As a leader, your job is to achieve a goal or reach the target by encouraging your team to do their best work. Again, it is not your job to micromanage that team or to do the work for them. Instead, you are simply encouraging them and giving them a safe place to exercise their inherent abilities.
Be Genuinely Interested in Knowing Your Team
Knowing them is one of the most important aspects of getting the most out of a team. That means taking a personal interest in them and having a solid understanding of what they do for your organization and how they work best.
This then allows you to expect how a team member is likely to react, and it will enable you to put them in the best place at the best time, to put them on the most proper projects, and generally, help them to perform at their best level.

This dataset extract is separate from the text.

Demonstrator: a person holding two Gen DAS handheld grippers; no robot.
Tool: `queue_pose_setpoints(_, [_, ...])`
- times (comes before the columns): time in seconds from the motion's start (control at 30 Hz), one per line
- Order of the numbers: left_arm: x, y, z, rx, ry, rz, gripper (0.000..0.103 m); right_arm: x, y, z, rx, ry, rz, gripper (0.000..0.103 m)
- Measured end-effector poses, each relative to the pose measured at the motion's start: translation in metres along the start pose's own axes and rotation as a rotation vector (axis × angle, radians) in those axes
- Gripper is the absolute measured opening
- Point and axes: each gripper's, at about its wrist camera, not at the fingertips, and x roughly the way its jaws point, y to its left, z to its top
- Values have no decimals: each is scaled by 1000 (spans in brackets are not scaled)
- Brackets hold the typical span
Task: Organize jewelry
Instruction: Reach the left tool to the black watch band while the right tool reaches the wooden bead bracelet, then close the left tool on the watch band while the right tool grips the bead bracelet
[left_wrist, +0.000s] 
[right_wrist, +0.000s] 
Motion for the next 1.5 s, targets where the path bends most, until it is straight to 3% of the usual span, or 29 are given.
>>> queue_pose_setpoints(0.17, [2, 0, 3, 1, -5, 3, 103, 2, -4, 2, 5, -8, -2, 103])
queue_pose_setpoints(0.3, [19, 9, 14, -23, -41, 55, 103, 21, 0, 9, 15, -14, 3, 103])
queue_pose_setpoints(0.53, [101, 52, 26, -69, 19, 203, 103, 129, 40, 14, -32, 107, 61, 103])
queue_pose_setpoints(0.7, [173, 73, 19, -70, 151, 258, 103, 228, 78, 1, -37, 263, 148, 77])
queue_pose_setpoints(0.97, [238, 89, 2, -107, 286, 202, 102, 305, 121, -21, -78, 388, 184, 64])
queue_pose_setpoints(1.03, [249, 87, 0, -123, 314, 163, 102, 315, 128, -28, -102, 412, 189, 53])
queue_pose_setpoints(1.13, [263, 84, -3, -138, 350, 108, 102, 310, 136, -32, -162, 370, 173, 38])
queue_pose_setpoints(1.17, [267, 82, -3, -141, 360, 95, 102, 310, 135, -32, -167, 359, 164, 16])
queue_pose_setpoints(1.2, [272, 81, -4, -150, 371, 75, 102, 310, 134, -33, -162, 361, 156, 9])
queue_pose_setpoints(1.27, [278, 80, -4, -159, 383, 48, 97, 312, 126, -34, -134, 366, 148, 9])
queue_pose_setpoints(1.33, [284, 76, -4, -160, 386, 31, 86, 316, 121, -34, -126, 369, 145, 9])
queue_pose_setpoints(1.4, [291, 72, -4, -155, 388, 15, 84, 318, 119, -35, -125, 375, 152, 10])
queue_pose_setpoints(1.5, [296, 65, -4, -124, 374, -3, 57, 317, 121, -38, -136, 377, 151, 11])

One of the most fundamental aspects of this is to recognize the essential skills of each team member and then how you can put them to the best use. You are wasting money if you have a team member who is not maximizing their potential.
Let us consider an example. Imagine that you run a website on a complex topic such as programming. You have hired some technical writers, paying them a lot to write in-depth tutorials and articles and stay up to date with the latest information.
But you also have those same writers uploading their articles to the site. And you are incredibly strict about formatting. You want them to make sure they use the right fonts, use the correct sizes for images, and add the proper meta tags.
To make things more complicated, your formatting guidelines change every few weeks. The writers then jump back into their work to add those updated changes.
And when do they miss some formatting? Then all heck breaks loose, and you yell at them until they change their ways.
That sounds rather destructive. But it is how many teams will manage this kind of situation. This example is taken from a real-life experience.
The worst thing is that the programmer is now being paid much money to do work that anyone could do for a fraction of the price. Why has a top writer spent all day? Changing image sizes?
Instead, you could hire someone for a tiny amount of the price, and you could then use your best talent to generate meaningful work. You would double your output, keep everyone happier, and end up with a much better result.
Moreover, your staff will soon become miserable if they spend all their time doing work that does not engage, challenge, or reward them. And we will explore more about why these matter in a moment.
Putting Your Team Together
Another important reason to know your team well is to know who works best with whom and then make sure they are paired according to that information.
This is more complex than simply putting people together if they get on! That is because people who get along often distract one another, meaning it might even make sense to pair people who challenge and improve each other.
Think about when to mix up your team or how staying together could ultimately hurt performance. We have all heard how
Steve Jobs introduced open-plan offices to Pixar to encourage chance encounters between animators, scriptwriters, actors, and the rest of the team.
Likewise, consider factors like “convergence and divergence.” This tells us how people placed in groups will grow more alike over time while also becoming more different from those around them. This process can result in a “tribe-like” attitude, which might create problems within the office.